Elle ajouta tout bas : « quatre sous de lait pour eux cinq, il n’y en aura pas assez pour les faire dormir ; quatre sous d’absinthe, y en aura assez … Dodo, l’enfant do. » »
Est-ce mon goût prononcé pour l’image, j’ai aimé telle une métaphore la traditionnelle séance de la photographie de classe effectuée l’ultime jour de l’année scolaire : « Il faudrait à chaque enfant une mise en lumière à part, devant l’appareil photographique ; de même qu’il faudrait une éducation pour chaque tempérament bien défini et bien situé. »
« Ah ! La photographe déclare que le groupe est enfin « bien composé » ; les enfants immobiles ont compris la nécessité du signe extérieur de sagesse, la normalienne les hypnotise, sculpturale, un livre à la main (le livre bleu)… Tout à coup, dans un éclair de révélation, j’ai découvert ce qui couvait sous la couche de morale. Pendant un instant, les têtes se sont offertes déscolarisées, naturelles, transparentes, vers l’appareil et il m’a semblé voir ces innocents de cinq à sept ans, dans leur faiblesse, tendre la gorge à l’avenir. » Quel sera en effet leur avenir ? Dans dix ans de là, ils seront jetés au cœur de la « grande guerre ».
Le président du jury du Goncourt, le Bernard Pivot de l’époque clama à propos de La Maternelle : « Ça pue le paupérisme. » C’est vrai que le roman s’achève sur un drame qui survient au soir du dernier jour de l’année scolaire : « La mère Cloutet vient de se fiche dans le canal avec ses deux gosses ; on l’a retirée encore vivante et c’est une grande chance, car elle est enceinte, mais les deux pauv’ gosses (la Souris et le poussin) sont noyés. »
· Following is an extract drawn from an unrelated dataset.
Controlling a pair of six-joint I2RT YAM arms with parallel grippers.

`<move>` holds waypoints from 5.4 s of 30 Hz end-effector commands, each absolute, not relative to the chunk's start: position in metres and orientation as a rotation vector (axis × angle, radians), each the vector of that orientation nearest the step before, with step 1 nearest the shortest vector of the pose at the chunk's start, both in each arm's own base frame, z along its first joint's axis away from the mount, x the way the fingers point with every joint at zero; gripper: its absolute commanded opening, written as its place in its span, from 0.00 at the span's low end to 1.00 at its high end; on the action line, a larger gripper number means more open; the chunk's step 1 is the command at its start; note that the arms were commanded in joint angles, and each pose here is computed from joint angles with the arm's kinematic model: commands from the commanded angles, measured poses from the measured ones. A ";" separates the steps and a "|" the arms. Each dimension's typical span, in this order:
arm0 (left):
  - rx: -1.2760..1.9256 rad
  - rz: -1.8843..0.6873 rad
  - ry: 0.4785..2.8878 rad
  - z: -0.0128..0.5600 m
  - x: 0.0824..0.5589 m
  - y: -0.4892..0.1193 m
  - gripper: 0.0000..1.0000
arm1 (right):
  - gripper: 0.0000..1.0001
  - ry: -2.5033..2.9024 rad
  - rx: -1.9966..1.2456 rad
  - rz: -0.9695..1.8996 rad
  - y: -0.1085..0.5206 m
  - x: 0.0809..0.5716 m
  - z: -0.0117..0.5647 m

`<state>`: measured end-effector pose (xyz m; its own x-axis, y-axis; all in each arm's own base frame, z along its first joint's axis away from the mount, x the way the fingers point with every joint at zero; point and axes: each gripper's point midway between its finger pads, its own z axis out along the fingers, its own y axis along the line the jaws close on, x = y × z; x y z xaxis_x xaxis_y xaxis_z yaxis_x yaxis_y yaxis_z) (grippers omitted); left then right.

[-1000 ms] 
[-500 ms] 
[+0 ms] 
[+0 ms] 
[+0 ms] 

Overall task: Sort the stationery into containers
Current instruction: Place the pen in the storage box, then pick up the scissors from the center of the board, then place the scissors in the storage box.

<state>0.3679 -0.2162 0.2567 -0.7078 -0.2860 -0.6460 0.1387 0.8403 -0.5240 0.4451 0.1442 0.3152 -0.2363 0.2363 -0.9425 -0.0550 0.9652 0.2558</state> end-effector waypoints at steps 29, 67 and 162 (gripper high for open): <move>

« Il paraît qu’on ne s’évade pas de sa classe » sociale. Rose va retrouver la sienne ; demain, son oncle lui présente son soupirant dont l’ombre traverse très discrètement le roman. Elle a des envies de maternité …
Cent dix ans ont passé. En rédigeant ce billet, j’ai découvert sur la Toile le blog d’une école maternelle Léon Frapié de la région parisienne. Il était réconfortant et attendrissant de voir les bouilles heureuses des enfants d’origines multiples pendant leurs activités, dans des classes au décor chatoyant.
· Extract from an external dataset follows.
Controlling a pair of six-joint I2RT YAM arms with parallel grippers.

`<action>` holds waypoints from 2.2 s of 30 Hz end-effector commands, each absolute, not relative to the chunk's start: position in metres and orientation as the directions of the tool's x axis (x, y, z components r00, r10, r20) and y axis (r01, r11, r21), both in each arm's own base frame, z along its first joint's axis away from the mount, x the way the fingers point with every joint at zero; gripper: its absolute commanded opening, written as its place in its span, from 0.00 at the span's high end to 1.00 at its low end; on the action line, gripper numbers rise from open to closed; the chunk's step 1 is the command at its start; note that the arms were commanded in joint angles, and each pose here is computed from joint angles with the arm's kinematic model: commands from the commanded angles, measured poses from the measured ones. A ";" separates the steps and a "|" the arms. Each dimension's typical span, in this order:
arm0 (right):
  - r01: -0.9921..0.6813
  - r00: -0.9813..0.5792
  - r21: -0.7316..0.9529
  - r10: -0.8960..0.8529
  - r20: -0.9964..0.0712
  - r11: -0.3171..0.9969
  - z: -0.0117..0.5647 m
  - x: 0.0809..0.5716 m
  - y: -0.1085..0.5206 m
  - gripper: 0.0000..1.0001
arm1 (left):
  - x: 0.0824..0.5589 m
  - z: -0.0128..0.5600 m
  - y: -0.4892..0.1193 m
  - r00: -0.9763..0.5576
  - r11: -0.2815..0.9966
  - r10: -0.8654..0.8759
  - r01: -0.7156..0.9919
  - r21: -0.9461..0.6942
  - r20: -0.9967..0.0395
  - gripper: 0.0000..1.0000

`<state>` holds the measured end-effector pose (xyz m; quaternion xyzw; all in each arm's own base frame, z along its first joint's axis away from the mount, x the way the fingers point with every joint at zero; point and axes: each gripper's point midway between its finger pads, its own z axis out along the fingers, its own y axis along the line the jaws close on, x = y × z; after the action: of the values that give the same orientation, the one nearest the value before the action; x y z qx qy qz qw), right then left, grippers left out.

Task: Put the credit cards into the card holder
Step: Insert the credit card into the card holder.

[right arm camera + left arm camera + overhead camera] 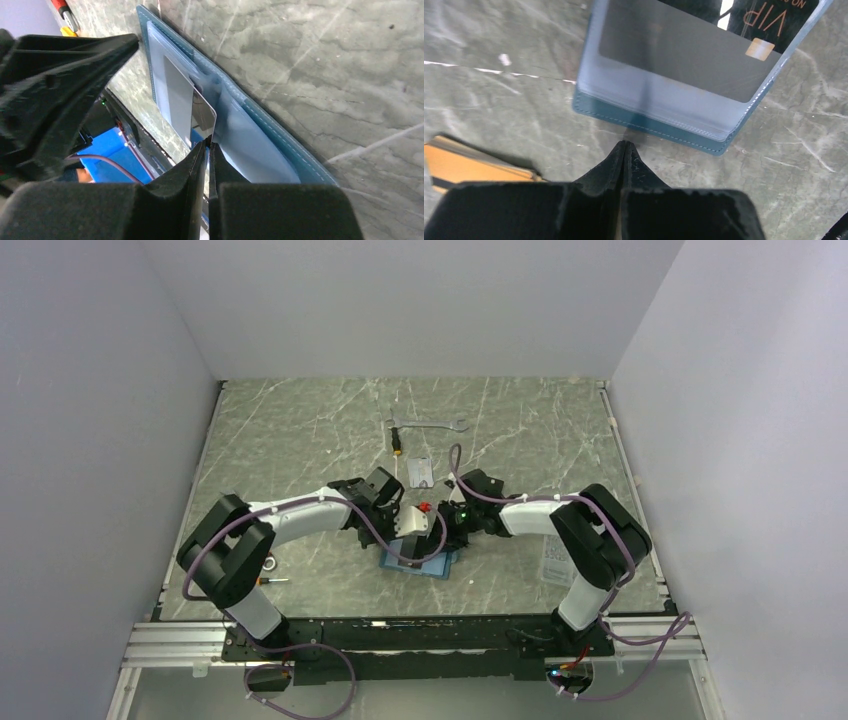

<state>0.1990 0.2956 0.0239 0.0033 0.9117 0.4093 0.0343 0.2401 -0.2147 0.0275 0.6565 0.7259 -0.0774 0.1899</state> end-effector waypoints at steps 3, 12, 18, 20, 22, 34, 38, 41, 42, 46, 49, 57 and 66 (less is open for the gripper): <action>-0.057 -0.995 0.750 0.021 -0.095 0.659 0.033 0.208 0.308 0.90 | 0.234 0.015 -0.222 -0.052 0.113 0.924 0.984 0.141 -0.379 0.98; -0.065 -0.997 0.763 -0.006 -0.080 0.643 0.029 0.208 0.326 0.86 | 0.220 0.011 -0.226 -0.046 0.094 0.917 0.990 0.103 -0.396 1.00; -0.058 -0.998 0.778 -0.011 -0.066 0.626 0.030 0.207 0.331 0.79 | 0.210 0.014 -0.229 -0.030 0.073 0.908 0.994 0.086 -0.418 1.00; -0.045 -0.998 0.801 -0.001 -0.055 0.597 0.036 0.207 0.329 0.79 | 0.207 0.017 -0.231 -0.023 0.063 0.901 0.995 0.079 -0.432 1.00; -0.014 -1.000 0.847 0.016 -0.026 0.531 0.045 0.207 0.323 0.76 | 0.206 0.018 -0.231 -0.018 0.060 0.899 0.995 0.082 -0.438 1.00; -0.033 -0.999 0.763 -0.004 -0.040 0.645 0.034 0.197 0.291 0.82 | 0.206 0.014 -0.226 -0.011 0.056 0.908 0.994 0.095 -0.420 1.00; -0.066 -0.996 0.716 -0.005 -0.087 0.695 0.039 0.203 0.290 0.95 | 0.207 0.016 -0.231 -0.010 0.053 0.899 0.995 0.086 -0.438 1.00; -0.095 -0.993 0.686 -0.018 -0.119 0.721 0.041 0.207 0.293 0.99 | 0.208 0.019 -0.236 -0.004 0.047 0.892 0.995 0.084 -0.451 1.00; -0.099 -0.992 0.680 -0.020 -0.123 0.726 0.041 0.208 0.295 1.00 | 0.209 0.019 -0.237 -0.003 0.046 0.891 0.996 0.083 -0.454 1.00; -0.112 -0.991 0.656 -0.037 -0.127 0.746 0.037 0.205 0.301 1.00 | 0.206 0.015 -0.239 -0.006 0.041 0.891 0.997 0.066 -0.453 1.00; -0.112 -0.991 0.626 -0.037 -0.132 0.772 0.032 0.203 0.301 1.00 | 0.203 0.014 -0.240 -0.001 0.034 0.892 0.997 0.065 -0.452 1.00; -0.116 -0.990 0.673 -0.031 -0.138 0.730 0.042 0.190 0.293 1.00 | 0.197 0.012 -0.235 0.003 0.033 0.893 0.997 0.072 -0.450 1.00; -0.120 -0.990 0.660 -0.039 -0.136 0.742 0.030 0.192 0.294 1.00 | 0.194 0.012 -0.236 0.006 0.030 0.889 0.997 0.071 -0.458 1.00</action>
<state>0.1843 0.2849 0.0291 -0.0321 0.9359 0.3483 0.0422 0.2173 -0.2298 0.0175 0.6747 0.7000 -0.0990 0.2121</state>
Je me suis souvenu de Ce matin-là, un film émouvant que j’avais réalisé sur la première matinée de toute la future vie scolaire de bambins. Quelques larmes perlaient aux paupières de certains parents.
J’ai pensé à mon grand-père que je n’ai jamais connu, à ma tendre maman, à mon école maternelle qui fut aussi la maison de mon enfance (voir billet du 17 décembre 2008).
La Maternelle de Léon Frapié n’est pas un livre désuet. On le lit comme on relit Émile Zola. Au-delà de sa valeur documentaire d’une époque, sa lecture permet de rebondir de manière actuelle et moderne sur le rôle de l’école aujourd’hui.